Les Etats-Unis doivent redécouvrir comment être une « puissance intelligente ». Telle était la conclusion d’une commission bipartisane que j’ai récemment co-présidée avec Richard Armitage, l’ancien secrétaire d’État adjoint de l’administration Bush. La Commission « Smart Power », mise sur pied par le Centre d’études stratégiques et internationales (CSIS) de Washington, était composée de membres démocrates et républicains du Congrès, d’anciens ambassadeurs, de gradés en retraite et de directeurs d’organisations à but non-lucratif. Nous avons conclu que l’image et l’influence des Etats-Unis s’étaient dégradées au cours des dernières années et que le pays devait tourner la page et cesser d’exporter la peur pour inspirer à nouveau espoir et optimisme.

Nous ne sommes pas seuls à le vouloir. Récemment, le secrétaire américain à la Défense, Robert Gates, a appelé son gouvernement à consacrer davantage d’efforts et d’argent au « pouvoir de convaincre », au moyen notamment de la diplomatie, de l’assistance économique et de la communication, parce que les forces armées ne peuvent pas seules défendre les intérêts des Etats-Unis dans le monde. Gates a fait remarquer que les dépenses militaires s’élevaient à près de 500 milliards de dollars par an, comparé au budget du département d’État qui n’est que de 36 milliards de dollars. Il a admis qu’il était curieux pour le chef du Pentagone de plaider en faveur d’une augmentation des ressources du département d’État, mais que c’était l’époque qui le voulait.

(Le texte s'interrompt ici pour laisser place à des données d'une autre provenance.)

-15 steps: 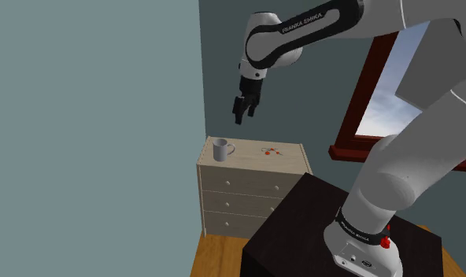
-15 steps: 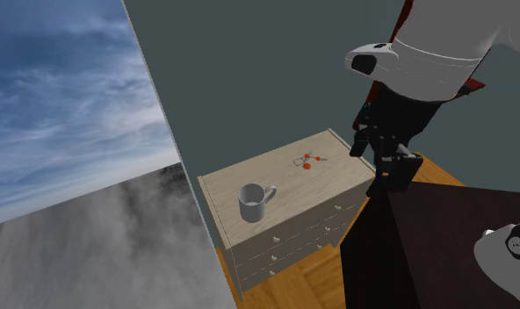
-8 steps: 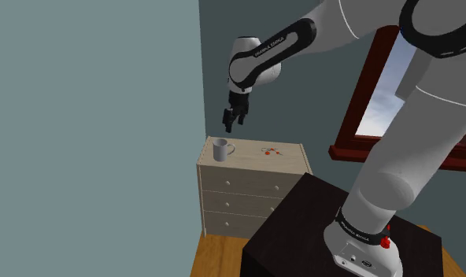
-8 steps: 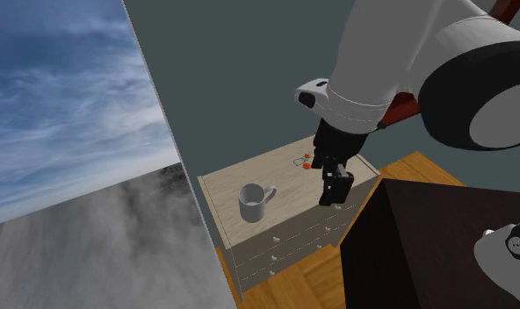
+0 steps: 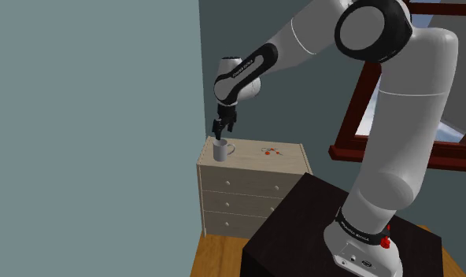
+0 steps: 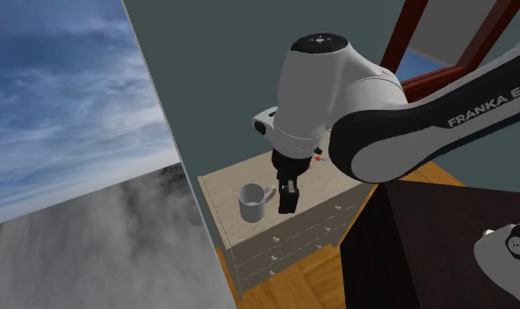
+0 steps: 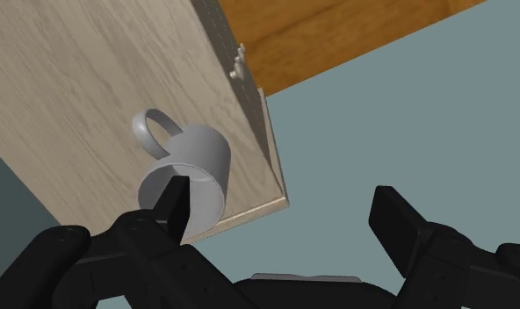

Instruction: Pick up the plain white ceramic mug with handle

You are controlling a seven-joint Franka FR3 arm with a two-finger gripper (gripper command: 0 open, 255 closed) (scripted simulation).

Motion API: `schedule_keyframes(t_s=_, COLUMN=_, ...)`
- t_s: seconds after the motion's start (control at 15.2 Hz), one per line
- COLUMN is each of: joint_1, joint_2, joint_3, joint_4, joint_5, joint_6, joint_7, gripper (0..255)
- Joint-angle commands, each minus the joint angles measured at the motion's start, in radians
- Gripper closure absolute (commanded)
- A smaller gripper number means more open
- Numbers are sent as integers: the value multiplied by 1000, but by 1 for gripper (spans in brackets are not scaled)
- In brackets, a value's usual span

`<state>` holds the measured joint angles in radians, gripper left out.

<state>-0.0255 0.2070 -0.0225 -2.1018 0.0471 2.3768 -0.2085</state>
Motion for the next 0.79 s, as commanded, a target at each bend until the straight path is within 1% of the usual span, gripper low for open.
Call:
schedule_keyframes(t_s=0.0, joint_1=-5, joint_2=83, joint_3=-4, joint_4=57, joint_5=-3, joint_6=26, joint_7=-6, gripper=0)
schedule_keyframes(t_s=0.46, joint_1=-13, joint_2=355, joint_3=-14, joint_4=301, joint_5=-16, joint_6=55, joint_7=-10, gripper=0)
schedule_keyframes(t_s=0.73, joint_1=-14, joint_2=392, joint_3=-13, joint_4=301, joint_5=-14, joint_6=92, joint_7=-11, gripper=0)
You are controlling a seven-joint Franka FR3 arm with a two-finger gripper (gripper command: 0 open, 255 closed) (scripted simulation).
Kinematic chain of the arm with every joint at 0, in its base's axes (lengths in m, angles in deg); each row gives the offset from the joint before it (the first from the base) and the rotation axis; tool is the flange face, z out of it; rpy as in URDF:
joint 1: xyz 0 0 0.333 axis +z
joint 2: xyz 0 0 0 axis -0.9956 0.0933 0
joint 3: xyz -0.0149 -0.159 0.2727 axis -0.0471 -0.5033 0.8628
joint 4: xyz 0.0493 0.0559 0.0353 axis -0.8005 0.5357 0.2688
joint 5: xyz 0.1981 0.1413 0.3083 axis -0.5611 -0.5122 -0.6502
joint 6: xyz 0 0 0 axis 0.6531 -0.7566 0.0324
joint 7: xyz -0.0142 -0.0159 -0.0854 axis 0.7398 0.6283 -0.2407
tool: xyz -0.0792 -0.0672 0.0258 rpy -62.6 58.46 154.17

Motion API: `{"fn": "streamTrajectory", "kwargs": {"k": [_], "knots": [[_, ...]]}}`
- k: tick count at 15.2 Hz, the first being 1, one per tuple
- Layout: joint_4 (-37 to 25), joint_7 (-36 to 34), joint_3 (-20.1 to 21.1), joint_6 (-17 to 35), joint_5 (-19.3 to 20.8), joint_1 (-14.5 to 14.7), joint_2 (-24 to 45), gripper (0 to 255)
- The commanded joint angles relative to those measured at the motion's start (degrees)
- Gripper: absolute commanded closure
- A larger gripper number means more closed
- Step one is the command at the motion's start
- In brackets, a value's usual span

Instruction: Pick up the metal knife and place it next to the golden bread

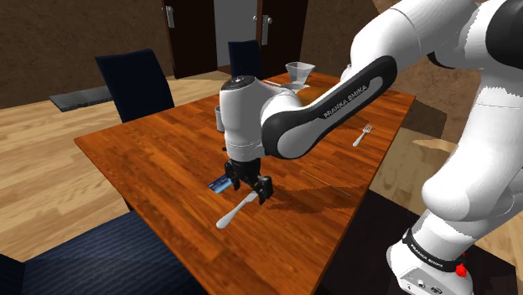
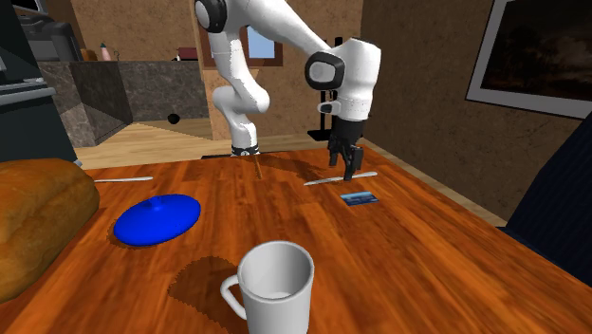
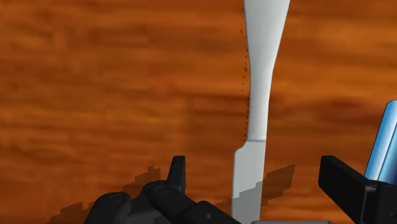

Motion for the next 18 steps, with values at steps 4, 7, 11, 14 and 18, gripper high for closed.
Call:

Le pouvoir intelligent est la capacité à combiner le pouvoir de contraindre, par la coercition ou la rétribution, avec le pouvoir de convaincre, par affinité, en une stratégie gagnante. Dans l’ensemble, les Etats-Unis ont su appliquer cette combinaison à l’époque de la Guerre froide. Ces derniers temps, la politique étrangère américaine a toutefois eu tendance à trop compter sur le pouvoir de contraindre, parce qu’il est la manifestation la plus directe et la plus visible du pouvoir des États-Unis.

Mais même si le Pentagone est la branche du gouvernement la plus entraînée et la mieux financée, il y a des limites à ce que le seul pouvoir de contraindre puisse faire. La démocratie, les droits de l’homme et le développement de la société civile ne peuvent être obtenus à la pointe du fusil. Il est vrai que les forces armées américaines ont des capacités opérationnelles impressionnantes, mais se tourner systématiquement vers le Pentagone parce qu’il obtient des résultats donne une image trop militarisée de la politique étrangère.